How HISA Interest Is Calculated
Most Canadian HISAs use daily interest calculation, monthly payment:
$$\text{Daily interest} = \frac{\text{Balance} \times \text{Annual rate}}{365}$$
Interest accrues each day and is credited to your account at month’s end.

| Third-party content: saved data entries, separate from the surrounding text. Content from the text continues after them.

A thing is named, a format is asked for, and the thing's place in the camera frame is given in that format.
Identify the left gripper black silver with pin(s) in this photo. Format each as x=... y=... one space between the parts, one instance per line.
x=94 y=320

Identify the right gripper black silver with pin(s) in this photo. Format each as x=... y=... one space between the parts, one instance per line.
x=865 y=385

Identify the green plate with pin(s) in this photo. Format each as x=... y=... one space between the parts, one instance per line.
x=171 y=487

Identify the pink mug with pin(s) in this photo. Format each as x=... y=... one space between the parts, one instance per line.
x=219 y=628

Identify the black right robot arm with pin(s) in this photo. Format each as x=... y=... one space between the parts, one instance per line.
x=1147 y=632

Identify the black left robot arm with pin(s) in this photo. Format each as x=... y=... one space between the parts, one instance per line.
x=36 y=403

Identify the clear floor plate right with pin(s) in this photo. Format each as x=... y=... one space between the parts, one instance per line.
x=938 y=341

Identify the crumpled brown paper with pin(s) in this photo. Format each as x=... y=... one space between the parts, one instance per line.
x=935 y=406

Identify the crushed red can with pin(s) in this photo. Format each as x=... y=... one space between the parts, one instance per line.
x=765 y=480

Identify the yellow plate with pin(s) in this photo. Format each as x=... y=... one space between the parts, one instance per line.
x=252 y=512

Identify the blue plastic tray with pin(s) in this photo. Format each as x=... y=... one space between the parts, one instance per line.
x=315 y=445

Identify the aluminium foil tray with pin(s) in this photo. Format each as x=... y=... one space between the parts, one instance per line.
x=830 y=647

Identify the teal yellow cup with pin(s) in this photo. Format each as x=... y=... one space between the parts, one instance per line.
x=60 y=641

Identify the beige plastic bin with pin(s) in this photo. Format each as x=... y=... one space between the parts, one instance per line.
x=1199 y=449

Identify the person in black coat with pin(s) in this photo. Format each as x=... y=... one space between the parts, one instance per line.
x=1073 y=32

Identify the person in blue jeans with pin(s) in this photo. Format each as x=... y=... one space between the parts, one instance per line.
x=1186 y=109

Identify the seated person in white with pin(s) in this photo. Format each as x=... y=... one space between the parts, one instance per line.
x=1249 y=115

The rate is typically quoted as an annual rate (APR).
Example: $25,000 at 4.5% $$\text{Daily interest} = \frac{$25,000 \times 0.045}{365} = $3.08 \text{ per day}$$ $$\text{Monthly interest} \approx $3.08 \times 30 = $92.47$$
HISA Earnings by Balance and Rate (Annual)
| Balance | 3.0% | 3.5% | 4.0% | 4.5% | 5.0% | 5.5% |
|---|---|---|---|---|---|---|
| $1,000 | $30 | $35 | $40 | $45 | $50 | $55 |
| $5,000 | $150 | $175 | $200 | $225 | $250 | $275 |
| $10,000 | $300 | $350 | $400 | $450 | $500 | $550 |
| $25,000 | $750 | $875 | $1,000 | $1,125 | $1,250 | $1,375 |
| $50,000 | $1,500 | $1,750 | $2,000 | $2,250 | $2,500 | $2,750 |
| $100,000 | $3,000 | $3,500 | $4,000 | $4,500 | $5,000 | $5,500 |
HISA Earnings by Month at 4.5%
| Balance | Per Day | Per Month | Per Year |
|---|---|---|---|
| $5,000 | $0.62 | $18.49 | $225 |
| $10,000 | $1.23 | $36.99 | $450 |
| $25,000 | $3.08 | $92.47 | $1,125 |
| $50,000 | $6.16 | $184.93 | $2,250 |
| $75,000 | $9.25 | $277.40 | $3,375 |
| $100,000 | $12.33 | $369.86 | $4,500 |
After-Tax HISA Earnings
HISA interest earned outside a TFSA is taxable. Your take-home interest depends on your marginal tax rate:
$25,000 HISA at 4.5% = $1,125 interest earned
| Province | Income Level | Marginal Rate | Tax on $1,125 | After-Tax Earnings |
|---|---|---|---|---|
| Ontario | ~$80,000 | ~33.89% | ~$381 | ~$744 |
| British Columbia | ~$80,000 | ~31.00% | ~$349 | ~$776 |
| Alberta | ~$80,000 | ~30.50% | ~$343 | ~$782 |
| Quebec | ~$80,000 | ~40.00% | ~$450 | ~$675 |
In a TFSA: You keep all $1,125 — no tax.
What Changes HISA Rates in Canada
Bank of Canada Policy Rate
The most important driver of HISA rates is the Bank of Canada’s overnight policy rate. When the central bank raises rates to fight inflation, commercial banks raise their deposit rates (including HISAs) — typically within 2–4 weeks. When the Bank cuts rates, HISA rates fall accordingly.
Competition Between Banks
Online banks compete for deposits. When one institution raises its HISA rate, others often follow to remain competitive. This is why EQ Bank, Tangerine, and Simplii often have higher rates than the Big 5 — they have lower overhead costs and use their rates to attract deposits.
Promotional Rates
Many institutions offer temporarily elevated rates for new deposits or new customers. These are typically 0.5–1.5% above the standard rate and last 3–6 months. After the promotional period ends, the rate drops to the standard rate — check the fine print.
HISA vs. Chequing Account: The Opportunity Cost
The interest rate difference between a chequing account (nearly 0%) and a HISA (4%+) creates a real cost when savings stay in the wrong account:
| Balance Left in Chequing | Annual Forgone Interest at 4.5% |
|---|---|
| $5,000 | ~$225 |
| $10,000 | ~$450 |
| $25,000 | ~$1,125 |
| $50,000 | ~$2,250 |
Keep only the minimum needed in your chequing account — transfer the rest to a HISA.
HISA vs. GIC: Comparing Returns
When HISA and GIC rates are similar, the HISA wins on flexibility. When GIC rates are meaningfully higher, locking in may be worthwhile:
| HISA (4.5%) | 1-Year GIC (5.0%) | Difference | |
|---|---|---|---|
| $10,000 after 1 year | $10,450 | $10,500 | $50 more in GIC |
| $50,000 after 1 year | $52,250 | $52,500 | $250 more in GIC |
| Accessible anytime? | Yes | No | — |
For an emergency fund: use the HISA — you cannot predict when you’ll need it. For money you won’t touch for 12+ months: compare rates and consider a GIC if the premium justifies the lock-in.